YOUR INSTRUCTIONS:
Find the word "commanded" in the listing, and copy out each line where it turns up.

GIVEN DATA:
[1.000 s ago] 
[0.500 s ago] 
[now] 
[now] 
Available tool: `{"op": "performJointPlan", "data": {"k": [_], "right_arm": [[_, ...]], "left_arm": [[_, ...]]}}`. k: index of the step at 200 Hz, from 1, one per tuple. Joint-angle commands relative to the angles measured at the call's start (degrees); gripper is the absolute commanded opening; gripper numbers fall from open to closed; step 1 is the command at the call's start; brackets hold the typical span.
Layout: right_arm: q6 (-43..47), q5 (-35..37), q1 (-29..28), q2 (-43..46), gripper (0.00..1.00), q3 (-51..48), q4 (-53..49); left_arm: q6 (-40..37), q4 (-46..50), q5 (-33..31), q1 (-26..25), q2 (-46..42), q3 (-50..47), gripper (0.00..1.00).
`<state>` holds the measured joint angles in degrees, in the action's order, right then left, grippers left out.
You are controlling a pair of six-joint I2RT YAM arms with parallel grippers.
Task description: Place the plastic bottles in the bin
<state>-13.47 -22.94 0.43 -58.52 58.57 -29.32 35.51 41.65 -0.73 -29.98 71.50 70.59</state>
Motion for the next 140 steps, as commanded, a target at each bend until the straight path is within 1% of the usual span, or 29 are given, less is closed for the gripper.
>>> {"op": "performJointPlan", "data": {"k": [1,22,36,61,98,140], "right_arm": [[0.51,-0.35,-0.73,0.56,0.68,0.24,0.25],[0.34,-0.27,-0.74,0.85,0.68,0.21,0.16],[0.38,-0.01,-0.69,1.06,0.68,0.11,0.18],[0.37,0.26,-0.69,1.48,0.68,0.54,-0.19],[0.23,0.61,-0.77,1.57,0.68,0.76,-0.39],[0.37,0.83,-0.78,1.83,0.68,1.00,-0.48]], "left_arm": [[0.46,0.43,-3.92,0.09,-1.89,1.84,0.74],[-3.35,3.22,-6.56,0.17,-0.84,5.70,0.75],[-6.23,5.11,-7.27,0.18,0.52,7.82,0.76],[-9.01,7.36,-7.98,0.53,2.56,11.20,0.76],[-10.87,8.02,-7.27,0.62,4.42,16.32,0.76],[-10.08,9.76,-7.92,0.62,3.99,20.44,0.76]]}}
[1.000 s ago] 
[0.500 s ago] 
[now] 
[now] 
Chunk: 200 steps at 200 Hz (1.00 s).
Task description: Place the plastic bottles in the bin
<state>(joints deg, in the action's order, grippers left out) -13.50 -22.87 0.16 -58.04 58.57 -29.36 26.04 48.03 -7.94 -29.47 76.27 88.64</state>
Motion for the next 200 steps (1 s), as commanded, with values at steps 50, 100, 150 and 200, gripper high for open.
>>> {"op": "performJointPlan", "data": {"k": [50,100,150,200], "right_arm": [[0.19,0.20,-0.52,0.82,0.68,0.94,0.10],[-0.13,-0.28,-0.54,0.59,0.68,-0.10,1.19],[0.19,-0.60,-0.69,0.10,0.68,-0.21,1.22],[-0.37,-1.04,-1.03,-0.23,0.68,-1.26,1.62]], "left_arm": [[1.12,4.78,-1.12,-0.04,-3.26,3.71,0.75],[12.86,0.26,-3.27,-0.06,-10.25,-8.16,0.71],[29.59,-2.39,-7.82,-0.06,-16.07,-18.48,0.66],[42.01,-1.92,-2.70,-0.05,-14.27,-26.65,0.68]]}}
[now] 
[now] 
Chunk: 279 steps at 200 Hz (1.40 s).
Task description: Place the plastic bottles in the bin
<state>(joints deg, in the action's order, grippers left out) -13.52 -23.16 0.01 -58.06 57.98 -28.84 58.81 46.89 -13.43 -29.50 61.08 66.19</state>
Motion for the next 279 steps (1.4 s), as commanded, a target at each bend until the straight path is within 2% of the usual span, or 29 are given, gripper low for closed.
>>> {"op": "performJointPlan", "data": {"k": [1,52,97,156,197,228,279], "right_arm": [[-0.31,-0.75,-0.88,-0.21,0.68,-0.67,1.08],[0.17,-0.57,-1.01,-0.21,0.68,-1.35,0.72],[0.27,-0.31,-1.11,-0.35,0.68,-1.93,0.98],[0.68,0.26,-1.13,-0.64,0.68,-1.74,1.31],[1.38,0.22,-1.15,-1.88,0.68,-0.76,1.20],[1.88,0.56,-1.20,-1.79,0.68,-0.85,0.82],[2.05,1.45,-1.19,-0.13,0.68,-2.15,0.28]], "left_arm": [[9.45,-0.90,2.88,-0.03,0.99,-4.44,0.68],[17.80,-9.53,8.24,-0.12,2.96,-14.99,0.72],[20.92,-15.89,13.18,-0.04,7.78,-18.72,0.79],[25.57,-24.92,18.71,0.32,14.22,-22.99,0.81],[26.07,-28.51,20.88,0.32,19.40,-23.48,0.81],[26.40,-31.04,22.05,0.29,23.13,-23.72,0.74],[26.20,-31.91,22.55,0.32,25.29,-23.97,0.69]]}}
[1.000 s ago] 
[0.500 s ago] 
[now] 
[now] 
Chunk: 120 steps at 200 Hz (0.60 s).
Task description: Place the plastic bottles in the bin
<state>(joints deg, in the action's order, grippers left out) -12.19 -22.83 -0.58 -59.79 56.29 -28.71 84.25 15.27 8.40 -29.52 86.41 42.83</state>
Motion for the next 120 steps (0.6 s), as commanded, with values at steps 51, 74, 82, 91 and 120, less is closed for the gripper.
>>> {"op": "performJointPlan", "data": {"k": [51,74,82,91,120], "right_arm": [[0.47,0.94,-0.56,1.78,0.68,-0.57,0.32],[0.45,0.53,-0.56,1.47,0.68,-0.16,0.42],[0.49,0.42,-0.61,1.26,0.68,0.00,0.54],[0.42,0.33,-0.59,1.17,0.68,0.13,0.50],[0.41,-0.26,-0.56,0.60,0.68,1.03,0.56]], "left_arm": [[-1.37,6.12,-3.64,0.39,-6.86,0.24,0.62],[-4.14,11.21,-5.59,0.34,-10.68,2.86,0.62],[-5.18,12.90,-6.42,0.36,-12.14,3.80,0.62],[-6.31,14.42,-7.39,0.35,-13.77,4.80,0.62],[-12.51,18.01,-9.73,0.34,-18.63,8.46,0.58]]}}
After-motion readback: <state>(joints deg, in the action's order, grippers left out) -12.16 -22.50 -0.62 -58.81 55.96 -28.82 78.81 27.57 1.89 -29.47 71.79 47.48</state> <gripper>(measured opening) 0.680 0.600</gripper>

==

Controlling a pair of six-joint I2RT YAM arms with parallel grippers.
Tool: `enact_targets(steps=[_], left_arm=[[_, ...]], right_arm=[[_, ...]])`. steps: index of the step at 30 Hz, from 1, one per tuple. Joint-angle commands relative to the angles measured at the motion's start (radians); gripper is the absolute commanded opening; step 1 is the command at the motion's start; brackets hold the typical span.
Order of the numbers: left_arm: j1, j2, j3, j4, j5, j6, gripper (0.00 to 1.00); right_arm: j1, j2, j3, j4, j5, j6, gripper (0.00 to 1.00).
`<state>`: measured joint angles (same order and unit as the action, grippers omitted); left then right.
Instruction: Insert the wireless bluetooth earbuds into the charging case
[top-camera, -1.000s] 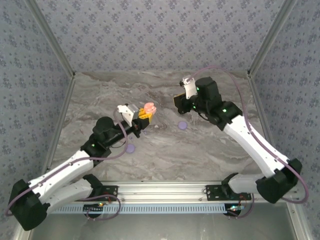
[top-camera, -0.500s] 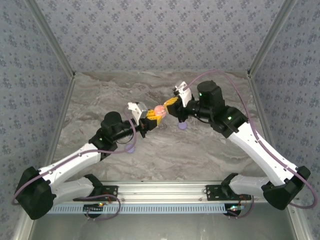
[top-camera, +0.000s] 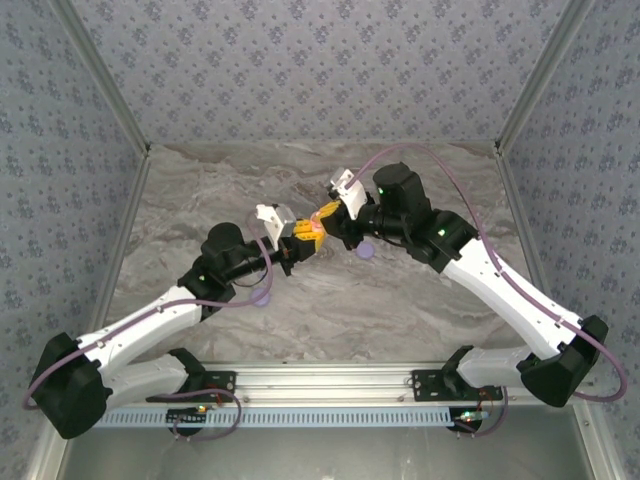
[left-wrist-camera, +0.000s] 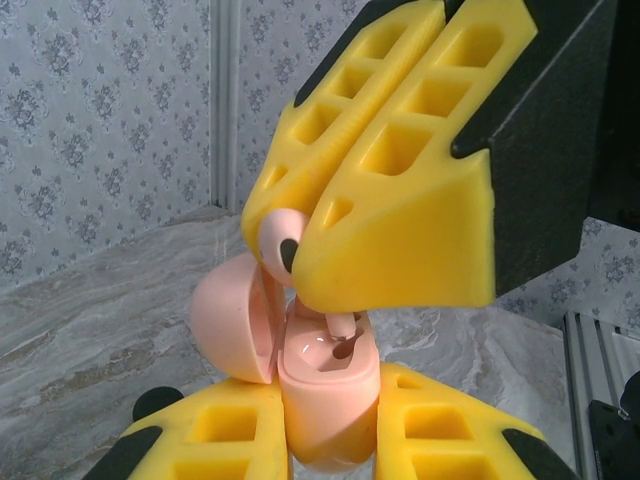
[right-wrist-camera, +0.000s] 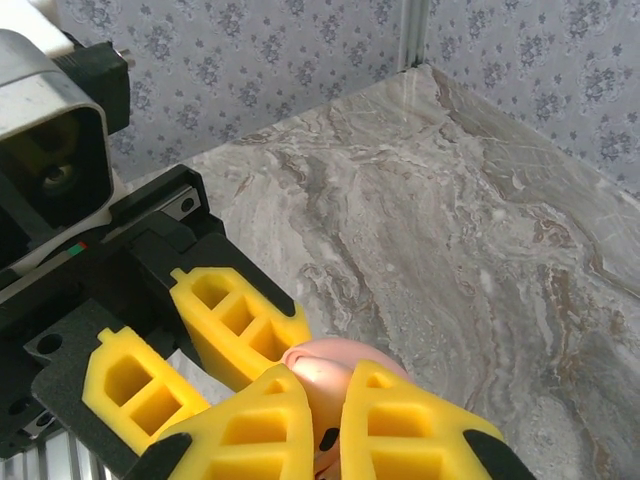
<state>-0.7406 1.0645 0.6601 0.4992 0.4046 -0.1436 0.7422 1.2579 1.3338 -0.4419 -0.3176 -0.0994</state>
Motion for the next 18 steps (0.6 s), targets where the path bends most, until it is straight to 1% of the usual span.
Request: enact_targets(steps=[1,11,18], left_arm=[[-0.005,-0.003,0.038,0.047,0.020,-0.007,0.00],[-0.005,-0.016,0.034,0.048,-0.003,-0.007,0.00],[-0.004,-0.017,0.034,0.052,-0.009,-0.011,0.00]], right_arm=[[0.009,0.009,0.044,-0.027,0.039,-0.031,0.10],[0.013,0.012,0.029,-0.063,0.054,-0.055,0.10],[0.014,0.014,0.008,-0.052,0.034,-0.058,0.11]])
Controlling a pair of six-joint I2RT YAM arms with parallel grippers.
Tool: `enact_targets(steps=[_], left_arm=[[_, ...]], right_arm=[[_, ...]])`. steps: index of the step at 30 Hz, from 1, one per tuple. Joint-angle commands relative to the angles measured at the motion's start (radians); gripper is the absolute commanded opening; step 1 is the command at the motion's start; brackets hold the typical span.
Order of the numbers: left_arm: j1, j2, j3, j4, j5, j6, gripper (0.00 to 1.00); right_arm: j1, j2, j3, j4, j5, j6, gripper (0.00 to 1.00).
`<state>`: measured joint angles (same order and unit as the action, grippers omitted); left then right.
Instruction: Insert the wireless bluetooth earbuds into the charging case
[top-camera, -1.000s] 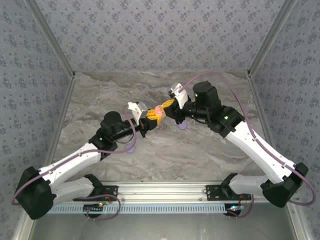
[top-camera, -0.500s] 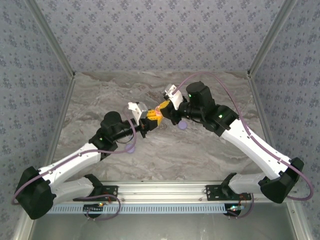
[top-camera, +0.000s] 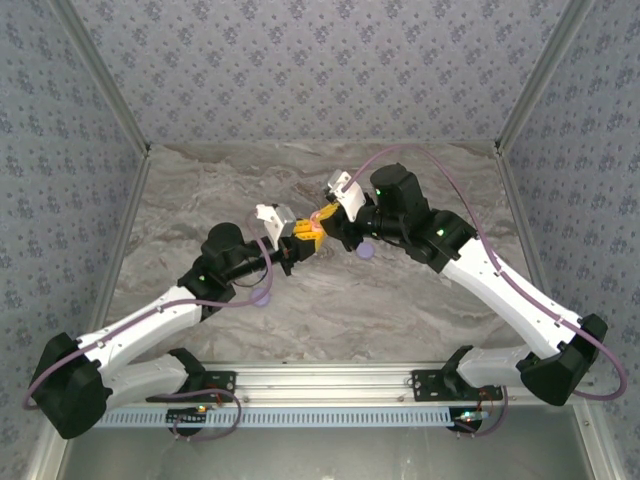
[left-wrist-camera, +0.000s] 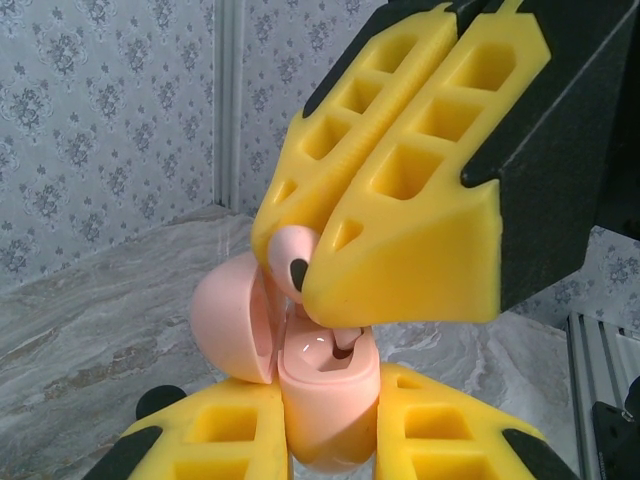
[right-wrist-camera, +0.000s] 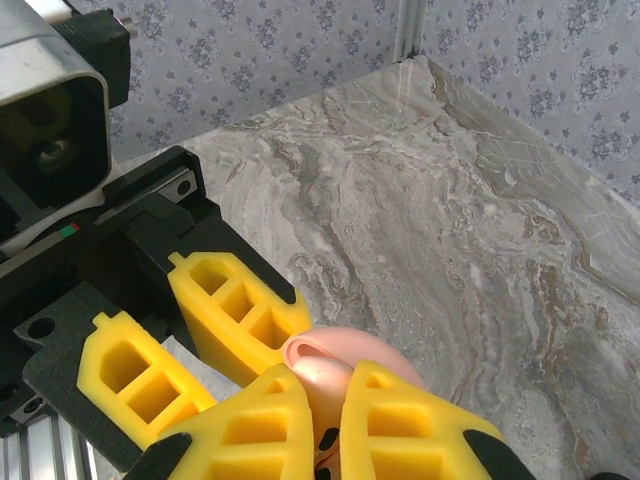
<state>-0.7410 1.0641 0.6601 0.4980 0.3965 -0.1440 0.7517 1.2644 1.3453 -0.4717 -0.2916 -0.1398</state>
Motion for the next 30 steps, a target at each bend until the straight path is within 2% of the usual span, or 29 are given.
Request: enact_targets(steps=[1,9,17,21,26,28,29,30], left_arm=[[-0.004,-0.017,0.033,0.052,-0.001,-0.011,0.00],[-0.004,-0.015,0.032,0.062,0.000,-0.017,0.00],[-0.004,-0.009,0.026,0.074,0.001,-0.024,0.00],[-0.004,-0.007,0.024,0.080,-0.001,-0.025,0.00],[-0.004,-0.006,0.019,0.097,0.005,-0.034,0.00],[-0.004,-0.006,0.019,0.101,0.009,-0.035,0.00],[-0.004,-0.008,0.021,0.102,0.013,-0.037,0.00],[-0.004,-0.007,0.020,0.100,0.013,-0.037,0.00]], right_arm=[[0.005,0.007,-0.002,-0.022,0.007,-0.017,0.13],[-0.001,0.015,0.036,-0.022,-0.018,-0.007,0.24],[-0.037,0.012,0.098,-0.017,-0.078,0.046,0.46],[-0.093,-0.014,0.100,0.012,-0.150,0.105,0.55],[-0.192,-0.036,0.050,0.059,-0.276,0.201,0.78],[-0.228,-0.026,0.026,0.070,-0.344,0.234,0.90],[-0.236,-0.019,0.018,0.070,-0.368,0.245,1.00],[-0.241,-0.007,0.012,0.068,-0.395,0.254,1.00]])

SOLUTION TO THE PROBLEM:
Available tool: `{"op": "performJointPlan", "data": {"k": [_], "right_arm": [[_, ...]], "left_arm": [[_, ...]]}}`. k: index of the step at 200 Hz, from 1, one per tuple. Joint-angle commands relative to the angles measured at the call's start (degrees); gripper is the absolute commanded opening; gripper numbers fall from open to closed; step 1 is the command at the call's start; brackets hold the typical span.
Motion for the next 140 steps, as commanded, a target at each bend until the straight path is within 1% of the usual span, or 29 are given, less is closed for the gripper.
Motion for the next 200 steps (1 s), as commanded, with values at steps 50, 100, 150 and 200, gripper high for open.
Motion for the next 279 steps (1.4 s), as commanded, a target at each bend until the straight path is within 2% of the usual span, or 29 are given, gripper low for closed.
Motion for the next 120 steps (0.6 s), as commanded, with values at steps 51, 74, 82, 91 and 120, less is closed for the gripper.
Tool: `enact_targets(steps=[_], left_arm=[[_, ...]], right_arm=[[_, ...]])`. steps: index of the step at 30 Hz, from 1, one per tuple. Joint-angle commands relative to the angles measured at the motion's start (radians); gripper is the absolute commanded opening; step 1 is the command at the motion's start; brackets hold the typical span.
Tool: `enact_targets(steps=[_], left_arm=[[_, ...]], right_arm=[[_, ...]])`. steps: index of the step at 30 Hz, from 1, one per tuple. Joint-angle commands relative to the angles measured at the motion's start (radians); gripper is the absolute commanded opening; step 1 is the command at the motion's start; brackets hold the typical span.

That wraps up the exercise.